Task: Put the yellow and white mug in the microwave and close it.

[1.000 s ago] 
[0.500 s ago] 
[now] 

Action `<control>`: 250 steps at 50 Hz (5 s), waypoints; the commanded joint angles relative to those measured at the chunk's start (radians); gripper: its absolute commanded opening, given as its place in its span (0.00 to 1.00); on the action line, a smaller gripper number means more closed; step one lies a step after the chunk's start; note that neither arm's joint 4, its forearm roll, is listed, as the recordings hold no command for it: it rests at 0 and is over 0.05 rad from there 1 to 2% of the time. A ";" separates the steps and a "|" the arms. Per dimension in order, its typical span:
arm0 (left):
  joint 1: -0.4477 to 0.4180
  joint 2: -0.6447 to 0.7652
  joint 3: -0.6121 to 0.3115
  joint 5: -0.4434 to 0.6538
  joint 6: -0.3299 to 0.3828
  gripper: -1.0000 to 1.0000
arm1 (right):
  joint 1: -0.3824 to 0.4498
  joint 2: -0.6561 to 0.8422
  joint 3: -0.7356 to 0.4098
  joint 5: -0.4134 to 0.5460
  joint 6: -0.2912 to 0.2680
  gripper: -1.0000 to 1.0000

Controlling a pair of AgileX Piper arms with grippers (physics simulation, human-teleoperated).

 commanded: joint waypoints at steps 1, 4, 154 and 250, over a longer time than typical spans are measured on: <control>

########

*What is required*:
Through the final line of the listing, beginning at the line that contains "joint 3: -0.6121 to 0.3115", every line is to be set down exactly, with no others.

*Final answer*:
  joint 3: -0.6121 to 0.3115
  joint 5: -0.4434 to 0.6538
  joint 6: -0.3299 to 0.3828
  gripper: -1.0000 to 1.0000
arm1 (right):
  joint 1: -0.3824 to 0.4498
  joint 2: -0.6561 to 0.8422
  joint 3: -0.7356 to 0.4098
  joint 5: -0.4134 to 0.5460
  joint 6: -0.2912 to 0.2680
  gripper: -1.0000 to 1.0000

Controlling a pair of AgileX Piper arms with grippers (physics simulation, human-teleoperated).

 commanded: joint waypoints at steps 1, 4, 154 and 250, over a longer time than typical spans are measured on: <control>

This exercise is now finished.